Although this gender-neutral approach is progress from the archaic notion that women offenders need harsher punishments because they disgrace the female population of home-makers, it does not address the issues of the women who face the criminal justice system in the UK and does not go far enough in understanding the differing gendered pathways to prison experienced between men and women.
The experience of women in prison
Of the overall prison population, 9% are women, and 81% of whom had committed non-violent theft related offences, more than twice that of the male prison population. Over half of women in prison have been victims of domestic abuse and a third have suffered sexual abuse. 28% of women in prison are serving less than 12-month sentences compared to 12% of men, and over a quarter of female offenders in prison are first-time offenders, again compared to 12% of the male prison population. 40% of women who enter prison are mothers and one-fifth of the total female prison population are single parents.
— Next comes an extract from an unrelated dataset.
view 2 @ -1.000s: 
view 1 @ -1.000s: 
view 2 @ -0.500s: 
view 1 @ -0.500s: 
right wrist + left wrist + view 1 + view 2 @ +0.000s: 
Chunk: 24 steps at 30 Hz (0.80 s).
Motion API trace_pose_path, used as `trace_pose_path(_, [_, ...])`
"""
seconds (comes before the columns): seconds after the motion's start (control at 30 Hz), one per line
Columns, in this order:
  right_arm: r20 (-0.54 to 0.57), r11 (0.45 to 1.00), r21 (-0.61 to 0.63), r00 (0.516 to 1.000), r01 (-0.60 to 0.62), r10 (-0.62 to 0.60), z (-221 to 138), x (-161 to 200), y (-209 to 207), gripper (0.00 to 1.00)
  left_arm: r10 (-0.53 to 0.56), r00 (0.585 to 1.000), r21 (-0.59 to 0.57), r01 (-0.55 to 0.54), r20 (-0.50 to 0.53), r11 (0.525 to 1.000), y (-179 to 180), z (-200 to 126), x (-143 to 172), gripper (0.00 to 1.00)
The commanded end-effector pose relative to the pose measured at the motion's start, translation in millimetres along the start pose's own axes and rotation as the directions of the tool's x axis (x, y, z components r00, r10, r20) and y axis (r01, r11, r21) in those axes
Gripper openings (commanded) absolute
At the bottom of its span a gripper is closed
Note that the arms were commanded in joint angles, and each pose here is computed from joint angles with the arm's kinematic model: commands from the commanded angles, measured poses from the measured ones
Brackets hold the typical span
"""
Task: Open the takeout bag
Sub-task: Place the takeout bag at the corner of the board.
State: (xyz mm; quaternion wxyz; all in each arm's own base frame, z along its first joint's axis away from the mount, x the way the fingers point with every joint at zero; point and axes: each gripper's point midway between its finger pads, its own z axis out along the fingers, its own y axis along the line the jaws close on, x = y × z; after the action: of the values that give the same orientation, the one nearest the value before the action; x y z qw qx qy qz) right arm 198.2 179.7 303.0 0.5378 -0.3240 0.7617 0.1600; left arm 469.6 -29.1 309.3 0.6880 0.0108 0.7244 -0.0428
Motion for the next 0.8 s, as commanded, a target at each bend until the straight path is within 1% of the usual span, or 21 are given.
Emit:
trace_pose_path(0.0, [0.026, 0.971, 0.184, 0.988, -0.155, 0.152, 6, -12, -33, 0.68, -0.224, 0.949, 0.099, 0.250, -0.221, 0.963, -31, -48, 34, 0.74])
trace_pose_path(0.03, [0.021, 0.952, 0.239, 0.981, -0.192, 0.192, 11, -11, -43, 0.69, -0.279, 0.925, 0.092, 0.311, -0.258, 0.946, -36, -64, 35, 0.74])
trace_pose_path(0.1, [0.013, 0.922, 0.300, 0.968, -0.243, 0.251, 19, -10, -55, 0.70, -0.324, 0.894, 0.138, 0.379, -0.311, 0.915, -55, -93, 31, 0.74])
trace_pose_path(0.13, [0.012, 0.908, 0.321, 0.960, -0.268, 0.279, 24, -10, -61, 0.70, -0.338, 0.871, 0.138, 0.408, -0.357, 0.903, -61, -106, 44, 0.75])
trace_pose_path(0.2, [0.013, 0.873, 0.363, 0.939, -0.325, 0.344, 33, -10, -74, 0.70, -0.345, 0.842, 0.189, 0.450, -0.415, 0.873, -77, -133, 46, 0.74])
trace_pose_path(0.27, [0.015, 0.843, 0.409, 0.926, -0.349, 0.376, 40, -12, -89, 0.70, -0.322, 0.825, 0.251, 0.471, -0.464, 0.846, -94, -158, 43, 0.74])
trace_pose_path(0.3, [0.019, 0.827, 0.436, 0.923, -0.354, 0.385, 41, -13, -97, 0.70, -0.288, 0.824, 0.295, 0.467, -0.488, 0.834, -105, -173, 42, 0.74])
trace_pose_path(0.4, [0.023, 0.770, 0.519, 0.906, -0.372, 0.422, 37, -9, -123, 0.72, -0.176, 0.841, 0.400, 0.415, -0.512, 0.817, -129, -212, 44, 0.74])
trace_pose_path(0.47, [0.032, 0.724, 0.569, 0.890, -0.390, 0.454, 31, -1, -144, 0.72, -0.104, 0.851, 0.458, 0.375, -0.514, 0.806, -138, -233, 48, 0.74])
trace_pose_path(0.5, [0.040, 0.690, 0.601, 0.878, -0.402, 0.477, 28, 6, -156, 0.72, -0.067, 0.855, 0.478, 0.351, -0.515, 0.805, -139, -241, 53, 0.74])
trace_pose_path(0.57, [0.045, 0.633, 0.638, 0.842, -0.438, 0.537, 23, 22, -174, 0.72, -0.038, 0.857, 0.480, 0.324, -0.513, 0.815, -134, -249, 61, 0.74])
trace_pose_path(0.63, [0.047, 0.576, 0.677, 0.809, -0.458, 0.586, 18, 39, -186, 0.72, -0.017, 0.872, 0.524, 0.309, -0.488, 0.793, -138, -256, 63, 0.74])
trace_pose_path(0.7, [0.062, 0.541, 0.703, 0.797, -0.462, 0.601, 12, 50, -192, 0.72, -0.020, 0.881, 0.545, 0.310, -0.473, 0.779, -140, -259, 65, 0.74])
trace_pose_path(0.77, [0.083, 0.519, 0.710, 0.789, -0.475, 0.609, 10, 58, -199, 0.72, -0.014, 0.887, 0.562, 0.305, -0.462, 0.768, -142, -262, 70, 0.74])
According to a Home Office study in 2009, 85% of mothers in prison had never experienced a prolonged separation from their children and found that imprisoning mothers had a significantly damaging impact on their children, costing over £17 million over a 10-year period. Due to the number of women’s prisons, the average distance between a woman’s prison and home is 60 miles, with some women experiencing distances of over 100 miles, presenting difficulties for the women to maintain contact with their children.
The female offender
According to the British Crime Survey in England and Wales 2012/2013, the UK saw a 4% increase in shoplifting, up by over 11,000. Yet the overall crime rate had dropped by 10%. A gender-based crime analysis exposed that the increase in shoplifting was due to an increase in first-time female offenders who were stealing food, and who were suffering the impacts of the £15 billion in cuts already made to the welfare system, three-quarters of which is taken from women’s budgets.
Within current criminal justice policy debates women, crime and how to deal with the female offender, the focus still rests between both the ‘chivalrous hypothesis’ (that argues that women are treated more leniently as a function of the male desire to protect the weaker sex) and the ‘evil woman hypothesis’ (that asserts the notion that women are treated more harshly due to gender role expectations). These debates do not address the issue that women do not share the same pathway to prison as their male counterparts and therefore are not equal before the law and should not be judged by it.
A gender-neutral approach does nothing but paper over the cracks of inequality found in the criminal justice system. We need a revolutionary criminal justice system that addresses the needs of the women who find themselves on the wrong side of the law, and not a redesign of the current male-orientated system.
Anita de Klerk is a lecturer in Criminology and Criminal Justice Policy, Marxist activist and founder of the People's Flotilla Against Austerity.